Although opinions differ about the specifics and the order in which to tackle things, the basics to ready your beds for the winter will include the following:
A good place to begin this process is by plucking up any newcomers that have cropped up since you last weeded. Pull weeds when the ground is wet and keep a pointed sharp object close by to loosen the soil at the root. Grab the main stem as low to the ground as possible and pull it upward sharply. Then dispose of plucked weeds carefully. Take special care with weeds that have flowers or seeds on them. Don’t lay them directly on the ground, shake them or carry them around or you might inadvertently re-seed your flower beds. Also avoid the tendency to toss them in the compost pile; normal composting will not kill seeds. Beware of toxic plants and protect yourself with long sleeves and pants as well as gardening gloves. Poison Ivy, Oak and Sumac all have small white, tan, cream or yellow berries in the fall which can help distinguish them from harmless but similar plants (see photos).
Martha Dudley (Rainfrost Nursery, Lynchburg) says that it doesn’t make sense to prune perennials at this time of year, right before plants go dormant, since pruning encourages further growth. Early spring blooming perennials like azaleas, spirea, forsythia, and some hydrangeas are setting their buds
for the next flowering season; pruning now will interfere with this process. Consider too that perennials with prominent seed heads such as Echinacea and Black-Eyed Susans, will provide food for finches and similar birds through the winter if they are not cut back.
Think of pruning at this time of the year as a cosmetic treatment. Clean things up by removing spent annuals and any dead or decaying areas of your shrubs, ornamental grasses and trees so harmful insects can’t spend the winter hiding out there.
The nutritional needs of grass, flowers, shrubs and trees are type-specific and vary depending on many factors. The appropriate fertilizers should be chosen accordingly and applied as directed. Fertilizing (like pruning) promotes growth and should therefore be done only at certain times of the year. Martha at Rainfrost says to stop fertilizing the plants in the flowerbeds in early September, when plants are preparing to go dormant.
This is an ideal time to amend and enrich the soil in the flowerbeds. Compost is a mixture of various decaying organic substances that is used to fertilize soil. Dead leaves are abundant this time of year and are one of nature’s best soil conditioners. Large plastic “hand extenders” called leaf scoops make light work of picking up leaves and other debris. Electric shredders are great for mulching up huge piles of dead leaves but the job can also be done with simply a weed eater and a metal garbage can.

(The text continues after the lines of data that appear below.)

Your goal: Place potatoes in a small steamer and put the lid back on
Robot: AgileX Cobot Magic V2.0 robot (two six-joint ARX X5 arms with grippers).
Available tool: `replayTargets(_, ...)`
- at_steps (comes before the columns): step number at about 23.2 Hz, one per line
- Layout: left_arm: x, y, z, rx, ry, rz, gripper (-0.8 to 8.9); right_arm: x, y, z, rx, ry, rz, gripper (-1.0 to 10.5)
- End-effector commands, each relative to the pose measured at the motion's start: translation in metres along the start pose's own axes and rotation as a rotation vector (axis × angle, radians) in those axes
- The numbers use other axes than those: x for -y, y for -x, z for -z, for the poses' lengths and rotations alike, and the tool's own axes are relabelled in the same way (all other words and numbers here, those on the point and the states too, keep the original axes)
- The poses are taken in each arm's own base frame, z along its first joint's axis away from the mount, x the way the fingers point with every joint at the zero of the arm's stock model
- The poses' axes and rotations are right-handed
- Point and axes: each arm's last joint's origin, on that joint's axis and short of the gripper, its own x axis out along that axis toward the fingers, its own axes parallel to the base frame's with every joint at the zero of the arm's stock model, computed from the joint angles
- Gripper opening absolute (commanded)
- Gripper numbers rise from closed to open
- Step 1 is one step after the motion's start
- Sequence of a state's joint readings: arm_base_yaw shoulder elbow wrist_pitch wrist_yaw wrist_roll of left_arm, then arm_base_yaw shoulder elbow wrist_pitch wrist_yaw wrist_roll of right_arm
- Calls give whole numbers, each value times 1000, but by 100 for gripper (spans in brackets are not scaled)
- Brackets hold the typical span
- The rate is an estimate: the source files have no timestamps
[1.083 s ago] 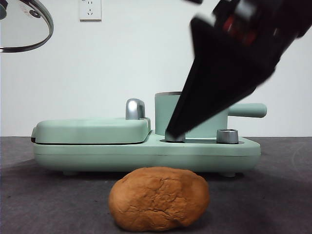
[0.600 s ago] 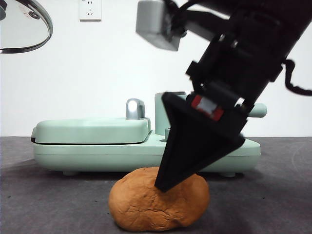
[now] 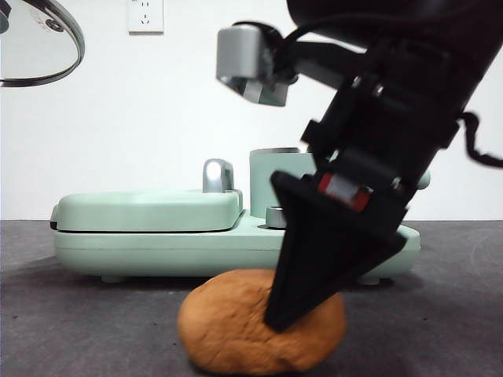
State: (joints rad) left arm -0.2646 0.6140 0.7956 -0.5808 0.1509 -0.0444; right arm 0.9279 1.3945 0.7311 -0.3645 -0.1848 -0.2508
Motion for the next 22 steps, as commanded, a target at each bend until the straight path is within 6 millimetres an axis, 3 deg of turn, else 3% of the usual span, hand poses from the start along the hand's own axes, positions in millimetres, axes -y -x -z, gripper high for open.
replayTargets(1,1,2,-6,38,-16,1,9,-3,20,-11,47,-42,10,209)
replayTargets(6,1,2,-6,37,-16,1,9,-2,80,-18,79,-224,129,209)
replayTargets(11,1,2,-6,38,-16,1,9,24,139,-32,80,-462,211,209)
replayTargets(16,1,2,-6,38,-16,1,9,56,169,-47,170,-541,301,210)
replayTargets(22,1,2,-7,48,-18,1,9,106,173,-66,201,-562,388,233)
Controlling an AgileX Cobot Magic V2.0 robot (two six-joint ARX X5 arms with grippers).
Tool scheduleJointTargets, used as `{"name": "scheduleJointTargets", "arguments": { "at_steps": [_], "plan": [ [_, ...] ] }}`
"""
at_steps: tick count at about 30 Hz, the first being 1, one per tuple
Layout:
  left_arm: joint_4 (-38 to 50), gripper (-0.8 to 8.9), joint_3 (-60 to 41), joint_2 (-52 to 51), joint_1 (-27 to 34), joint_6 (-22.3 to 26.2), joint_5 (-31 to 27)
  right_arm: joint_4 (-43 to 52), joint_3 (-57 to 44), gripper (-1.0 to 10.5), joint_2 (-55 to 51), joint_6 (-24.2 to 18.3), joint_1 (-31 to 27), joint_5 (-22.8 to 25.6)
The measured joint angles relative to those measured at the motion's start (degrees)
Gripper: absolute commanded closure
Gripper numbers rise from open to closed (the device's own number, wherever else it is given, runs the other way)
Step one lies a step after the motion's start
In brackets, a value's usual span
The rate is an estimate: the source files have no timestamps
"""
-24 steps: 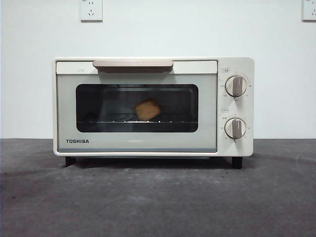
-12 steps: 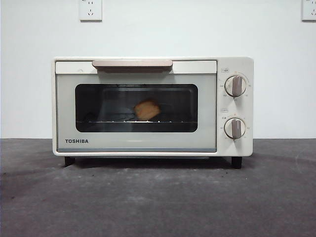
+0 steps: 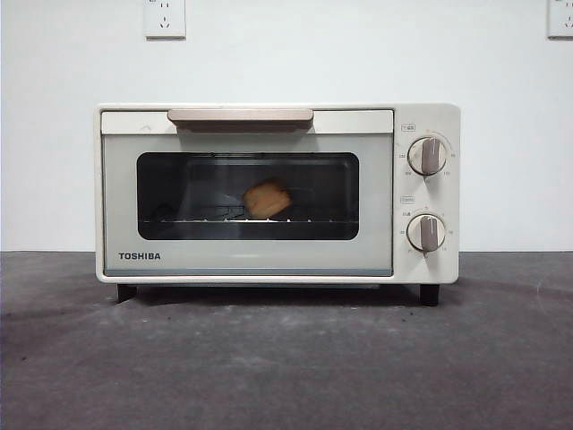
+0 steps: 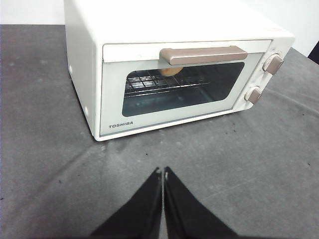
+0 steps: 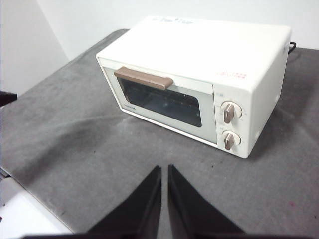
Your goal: The left arm flap open the oven, the right arm pick bread and place it into oven, the left arm flap close the oven
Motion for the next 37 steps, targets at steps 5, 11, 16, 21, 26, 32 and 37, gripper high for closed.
{"name": "scheduleJointTargets", "arguments": {
  "at_steps": [5,11,16,21,26,32,37],
  "plan": [
    [0.0,8.02,0.0,0.0,0.0,0.0,0.0,1.25,0.0,9.3,0.0,0.0,0.0,0.0],
    [1.09,8.02,-0.11,0.0,0.0,0.02,0.0,2.08,0.0,9.3,0.0,0.0,0.0,0.0],
    [3.19,8.02,-3.45,-2.05,0.55,0.94,-0.63,2.08,0.0,9.3,0.0,0.0,0.0,0.0],
    [16.0,8.02,-15.96,-9.49,2.69,-1.07,-10.14,2.05,0.0,9.3,0.0,0.0,0.0,0.0],
    [25.9,8.02,-29.33,-15.8,3.41,-3.54,-19.34,2.08,0.0,9.3,0.0,0.0,0.0,0.02],
    [28.59,8.02,-33.99,-15.67,3.5,-4.33,-27.3,2.08,0.0,9.3,-0.04,0.0,0.0,0.02],
    [32.35,8.02,-35.36,-15.65,3.5,-4.13,-27.87,2.05,0.0,9.3,-0.04,0.0,0.0,0.0]
  ]
}}
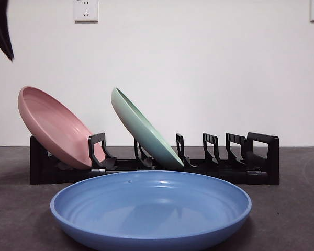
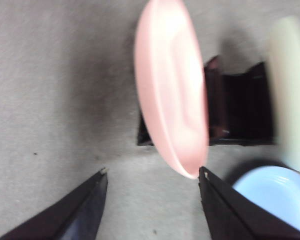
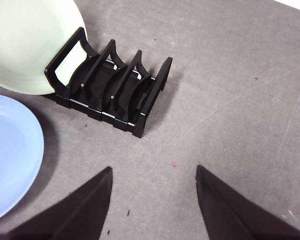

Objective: Place the plate

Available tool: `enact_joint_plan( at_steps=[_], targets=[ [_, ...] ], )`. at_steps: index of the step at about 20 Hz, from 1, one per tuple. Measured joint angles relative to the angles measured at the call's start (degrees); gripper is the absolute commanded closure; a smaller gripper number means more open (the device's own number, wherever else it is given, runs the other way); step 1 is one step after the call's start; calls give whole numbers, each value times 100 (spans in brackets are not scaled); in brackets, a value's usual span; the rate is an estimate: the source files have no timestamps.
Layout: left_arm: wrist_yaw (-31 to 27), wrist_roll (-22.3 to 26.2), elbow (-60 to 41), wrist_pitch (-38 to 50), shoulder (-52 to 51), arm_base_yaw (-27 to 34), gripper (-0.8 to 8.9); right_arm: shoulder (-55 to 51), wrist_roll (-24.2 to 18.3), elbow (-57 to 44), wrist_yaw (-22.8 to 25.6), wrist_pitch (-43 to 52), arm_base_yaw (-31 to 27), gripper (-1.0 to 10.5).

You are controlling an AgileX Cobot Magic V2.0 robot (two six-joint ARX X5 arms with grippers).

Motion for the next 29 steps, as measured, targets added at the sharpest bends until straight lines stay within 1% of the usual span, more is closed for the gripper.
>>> enact_joint_plan(
  at_steps=[6,10,11,16,17,19,20,22,24,29],
  targets=[
    [-1117,-111,881,9,1078,-520,523,0,0,0,17,0,0,680],
    [-1244,-114,1279,37,1663,-647,523,0,0,0,20,0,0,680],
    [-1355,-114,1327,31,1794,-662,523,0,0,0,20,0,0,680],
    [-1504,-114,1392,125,2100,-667,538,0,0,0,22,0,0,680],
    [-1537,-111,1392,190,2103,-667,555,0,0,0,24,0,0,679],
    [-1628,-109,1410,245,2103,-667,686,0,0,0,28,0,0,680],
    [-1635,-109,1412,240,2103,-667,721,0,0,0,33,0,0,680],
    [-1635,-109,1412,234,2103,-667,743,0,0,0,35,0,0,680],
    [-1635,-111,1412,229,2103,-667,791,0,0,0,35,0,0,680],
    [-1670,-111,1414,232,2103,-667,796,0,0,0,35,0,0,680]
  ],
)
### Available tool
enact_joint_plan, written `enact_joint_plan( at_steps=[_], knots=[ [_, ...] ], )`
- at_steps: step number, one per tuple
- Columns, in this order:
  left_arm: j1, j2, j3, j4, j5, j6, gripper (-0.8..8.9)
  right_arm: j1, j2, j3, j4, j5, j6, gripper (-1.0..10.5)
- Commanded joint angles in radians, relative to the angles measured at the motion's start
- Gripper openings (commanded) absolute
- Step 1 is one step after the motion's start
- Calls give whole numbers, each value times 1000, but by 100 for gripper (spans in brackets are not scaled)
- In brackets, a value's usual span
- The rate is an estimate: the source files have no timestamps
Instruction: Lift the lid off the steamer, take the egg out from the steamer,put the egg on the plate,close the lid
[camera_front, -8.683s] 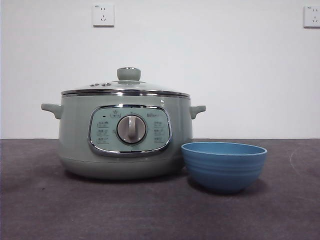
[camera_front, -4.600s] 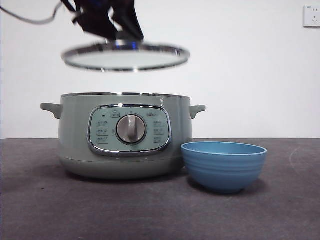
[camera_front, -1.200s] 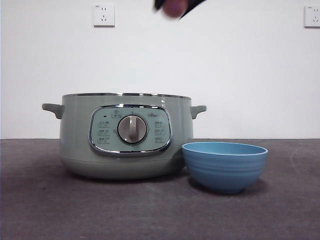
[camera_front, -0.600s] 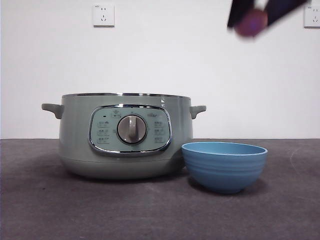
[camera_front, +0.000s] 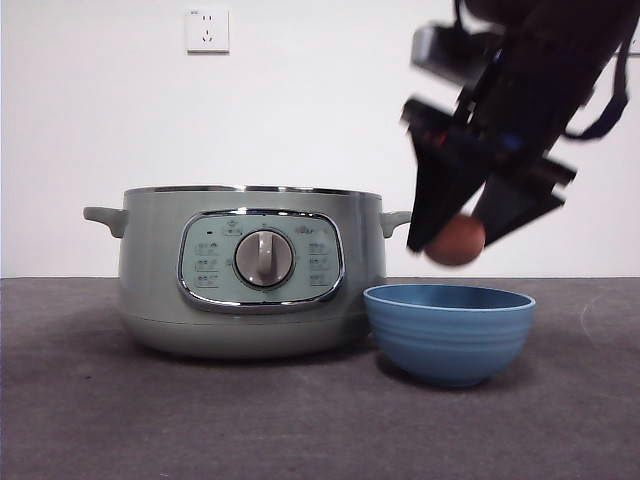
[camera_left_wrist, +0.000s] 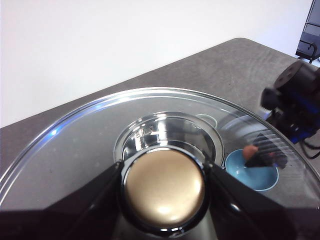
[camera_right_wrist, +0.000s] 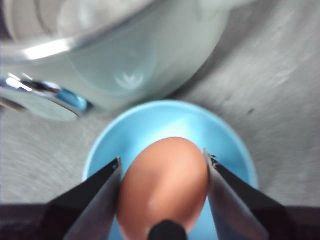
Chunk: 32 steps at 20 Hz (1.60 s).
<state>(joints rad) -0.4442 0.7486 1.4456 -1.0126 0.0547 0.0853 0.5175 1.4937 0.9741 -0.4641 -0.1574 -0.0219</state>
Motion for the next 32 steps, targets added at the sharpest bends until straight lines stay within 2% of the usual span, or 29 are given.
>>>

The dead leaves can then be used in place of mulch when spread around the flowerbeds 2-3 inches deep. They can also be incorporated into a compost mix to enrich the soil in your flowerbeds using the following simple three-step plan:
- Spread a light layer of leaf mulch in your flowerbeds, taking care not to create mounds at the base of trees, shrubs or plants (doing so might restrict airflow and trap water than can cause decay).
- Add a light layer of old, crumbly horse manure.
- Top this mixture with a final layer of grass clippings to hold the other layers in place so the microbes can do their composting undisturbed.
NOTE: If you add compost only to specific areas of the flowerbeds, work it into the soil before mulching. If you apply compost across the ground in your flowerbeds, you can forgo mulching until Spring.
Finally, continue to water your flower beds until the ground freezes to prepare flowerbeds for the winter. Adding approximately one inch of water every week in the form of one deep watering will provide the plants with the water they need to survive through winter.
After following these relatively simple preparations, your flowerbeds can rest easy this winter as they dream about emerging next spring.